Do you think Cameron would do any of those things?
6. And part of my Socialism is empowerment, giving people rights of redress against injustice and rights to make their own choices in life irrespective of income,
• and in this area steady progress has been made to reverse the class-ridden tyrannies of the Thatcher era,
• rights against unfair dismissal have been significantly widened,
• part-time and temporary workers are now much better protected,
• the powers of gangmasters to exploit their workers have been cut right back,
• I’d be the first to say this is not enough, that trade unions should have an equal role with business in running the economy, and that there should be worker representatives in the boardroom ,as in Germany, to fight the workers’ corner.

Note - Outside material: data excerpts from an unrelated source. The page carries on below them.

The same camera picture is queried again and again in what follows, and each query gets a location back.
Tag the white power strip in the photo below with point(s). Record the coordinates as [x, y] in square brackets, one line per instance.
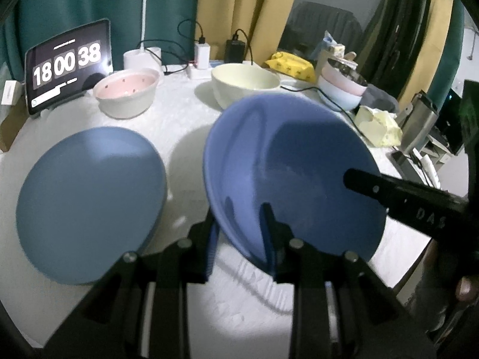
[196, 73]

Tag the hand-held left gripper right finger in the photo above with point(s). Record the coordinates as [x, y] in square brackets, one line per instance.
[268, 241]

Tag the small white box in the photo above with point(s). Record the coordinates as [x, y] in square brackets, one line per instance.
[8, 93]

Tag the dotted pink bowl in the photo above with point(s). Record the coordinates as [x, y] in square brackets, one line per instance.
[123, 101]

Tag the teal curtain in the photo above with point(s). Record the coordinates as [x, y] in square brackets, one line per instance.
[75, 0]
[454, 45]

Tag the black tablet with clock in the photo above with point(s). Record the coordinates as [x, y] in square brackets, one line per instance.
[67, 63]

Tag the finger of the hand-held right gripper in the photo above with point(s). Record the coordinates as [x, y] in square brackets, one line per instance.
[374, 189]

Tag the cardboard box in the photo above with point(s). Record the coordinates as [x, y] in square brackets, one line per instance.
[11, 127]

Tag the cream bowl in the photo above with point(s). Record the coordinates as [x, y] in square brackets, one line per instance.
[232, 89]

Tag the dark grey cloth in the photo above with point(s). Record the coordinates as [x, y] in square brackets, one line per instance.
[380, 99]

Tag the steel bowl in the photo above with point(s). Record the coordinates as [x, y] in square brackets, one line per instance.
[350, 73]

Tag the yellow curtain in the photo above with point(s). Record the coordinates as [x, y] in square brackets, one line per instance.
[441, 26]
[243, 7]

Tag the black charger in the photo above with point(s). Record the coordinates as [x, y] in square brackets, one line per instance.
[234, 52]

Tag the dark blue bowl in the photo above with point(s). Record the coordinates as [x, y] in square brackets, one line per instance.
[292, 164]

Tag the pale blue bowl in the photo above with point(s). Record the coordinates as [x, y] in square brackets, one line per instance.
[336, 99]

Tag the steel tumbler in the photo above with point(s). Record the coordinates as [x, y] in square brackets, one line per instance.
[417, 127]

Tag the yellow crumpled cloth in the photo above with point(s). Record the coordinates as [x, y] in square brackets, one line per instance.
[378, 127]

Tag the plain pink bowl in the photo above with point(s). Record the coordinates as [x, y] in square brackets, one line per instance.
[336, 82]

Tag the blue and white snack packet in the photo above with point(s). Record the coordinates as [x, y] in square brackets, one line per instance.
[331, 43]

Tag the yellow packet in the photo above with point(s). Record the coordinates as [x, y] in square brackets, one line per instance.
[292, 65]

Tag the white desk lamp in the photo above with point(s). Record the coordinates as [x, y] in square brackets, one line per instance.
[140, 60]

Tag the person's right hand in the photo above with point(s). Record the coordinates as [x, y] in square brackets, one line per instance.
[466, 288]

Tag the light blue plate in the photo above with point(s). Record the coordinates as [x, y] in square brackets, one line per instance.
[89, 202]

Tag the white charger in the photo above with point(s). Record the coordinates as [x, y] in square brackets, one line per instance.
[202, 56]

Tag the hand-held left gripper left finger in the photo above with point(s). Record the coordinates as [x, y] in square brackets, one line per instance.
[211, 248]

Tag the white tube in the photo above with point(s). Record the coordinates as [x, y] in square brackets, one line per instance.
[430, 172]

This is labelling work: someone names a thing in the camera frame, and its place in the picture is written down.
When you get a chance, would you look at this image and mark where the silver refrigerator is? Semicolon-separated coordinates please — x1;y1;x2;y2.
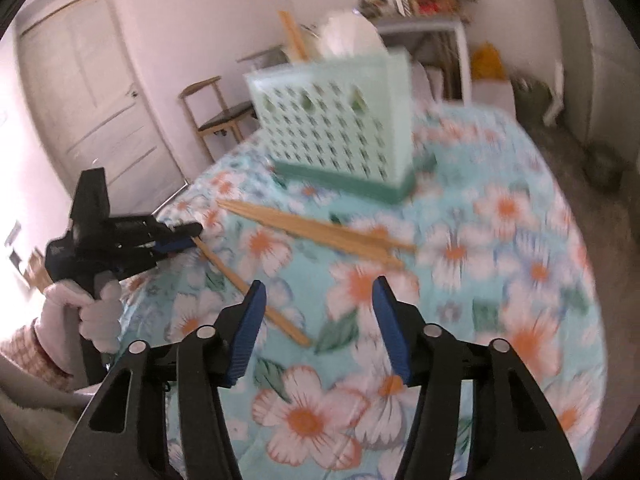
570;0;640;147

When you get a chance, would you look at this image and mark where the person's left hand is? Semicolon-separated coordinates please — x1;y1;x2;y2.
40;280;124;377

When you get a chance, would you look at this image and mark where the floral blue blanket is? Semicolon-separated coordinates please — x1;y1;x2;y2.
117;100;609;480

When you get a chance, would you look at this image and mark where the white rice paddle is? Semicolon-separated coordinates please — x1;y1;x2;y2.
319;11;387;59

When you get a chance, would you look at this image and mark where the yellow bag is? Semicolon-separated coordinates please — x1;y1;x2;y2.
472;42;509;81

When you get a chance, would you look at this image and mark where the white table with wooden top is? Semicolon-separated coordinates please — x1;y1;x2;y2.
374;10;474;107

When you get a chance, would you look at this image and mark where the white foam box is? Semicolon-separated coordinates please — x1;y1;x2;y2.
472;80;516;112

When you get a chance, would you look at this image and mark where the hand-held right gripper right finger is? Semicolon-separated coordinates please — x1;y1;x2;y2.
371;276;583;480

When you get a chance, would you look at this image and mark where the wooden chopstick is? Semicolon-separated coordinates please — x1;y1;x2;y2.
217;199;417;252
279;10;310;62
234;209;405;268
192;236;312;347

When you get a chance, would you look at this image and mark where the white panelled door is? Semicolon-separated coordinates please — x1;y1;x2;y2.
16;0;187;197

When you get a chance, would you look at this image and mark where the person's left forearm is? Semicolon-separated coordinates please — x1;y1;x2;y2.
0;317;77;396

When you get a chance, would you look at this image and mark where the green perforated utensil holder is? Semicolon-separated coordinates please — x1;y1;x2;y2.
244;45;437;206

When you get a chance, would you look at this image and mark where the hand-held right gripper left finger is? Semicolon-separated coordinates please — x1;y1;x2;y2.
55;280;268;480

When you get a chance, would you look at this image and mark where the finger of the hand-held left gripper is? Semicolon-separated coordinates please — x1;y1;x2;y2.
155;223;204;241
152;237;195;257

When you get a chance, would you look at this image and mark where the wooden chair with dark seat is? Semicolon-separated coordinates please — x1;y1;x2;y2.
179;76;259;159

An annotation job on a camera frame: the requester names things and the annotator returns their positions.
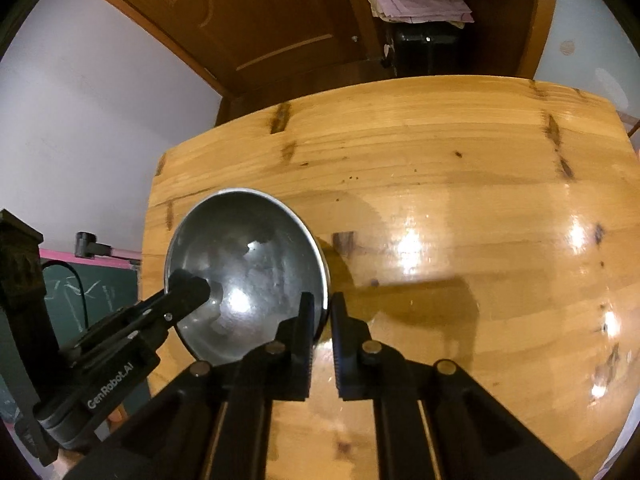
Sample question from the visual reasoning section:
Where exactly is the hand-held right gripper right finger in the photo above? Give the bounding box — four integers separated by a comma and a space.
330, 291, 583, 480

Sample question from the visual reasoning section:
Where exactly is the green chalkboard pink frame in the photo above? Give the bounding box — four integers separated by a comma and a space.
37, 247, 142, 411

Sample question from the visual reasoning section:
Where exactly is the black cable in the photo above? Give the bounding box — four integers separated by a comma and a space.
42, 260, 90, 333

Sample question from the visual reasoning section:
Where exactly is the steel bowl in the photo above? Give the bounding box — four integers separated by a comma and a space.
164, 187, 331, 367

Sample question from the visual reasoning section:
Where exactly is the wooden shelf unit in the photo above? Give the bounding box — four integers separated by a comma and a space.
335, 0, 561, 81

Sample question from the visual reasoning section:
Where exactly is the black chalkboard knob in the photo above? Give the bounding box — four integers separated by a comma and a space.
75, 231, 113, 259

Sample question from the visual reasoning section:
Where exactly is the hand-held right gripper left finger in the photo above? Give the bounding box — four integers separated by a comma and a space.
62, 291, 317, 480

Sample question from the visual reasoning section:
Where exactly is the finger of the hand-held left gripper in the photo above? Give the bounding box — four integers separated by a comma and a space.
127, 269, 211, 343
60, 305, 168, 361

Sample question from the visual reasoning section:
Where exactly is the wooden door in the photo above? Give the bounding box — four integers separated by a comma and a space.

But only Labour is pursuing this agenda, and what the Tories want, if we given them half a chance, is to return to the master-and-servant relationship in the industry of the Edwardian era a century ago.
• And Labour is giving people rights to increase their choices for a better quality of public service and rights to see your GP or walk-in clinics when it’s most convenient in the evening or a weekends.
• Rights also for disabled people to get the individualised care they choose, not what is prescribed, take it or leave it, from a limited service.
• Rights under the Freedom of Information Act to find out what public authorities don’t want to tell you.
• I think we may have persuaded the Government to give people the right to keep the Post Office as the public service they want.
7. That’s what I look to Labour to do – not to keep a power structure that serves Tory interests, but to change it to serve the interests of ordinary people, not top-down state control nor free-wheeling out-of-control market systems. But a balance that provides innovation and incentive for business, aspiration for people with opportunities and ambition, and justice and protection for those who need help to get the quality of life we all want. That’s what I joined the Labour Party for, that’s why I’m proud to be Labour, and that’s why we all need to fight to keep our Labour Government.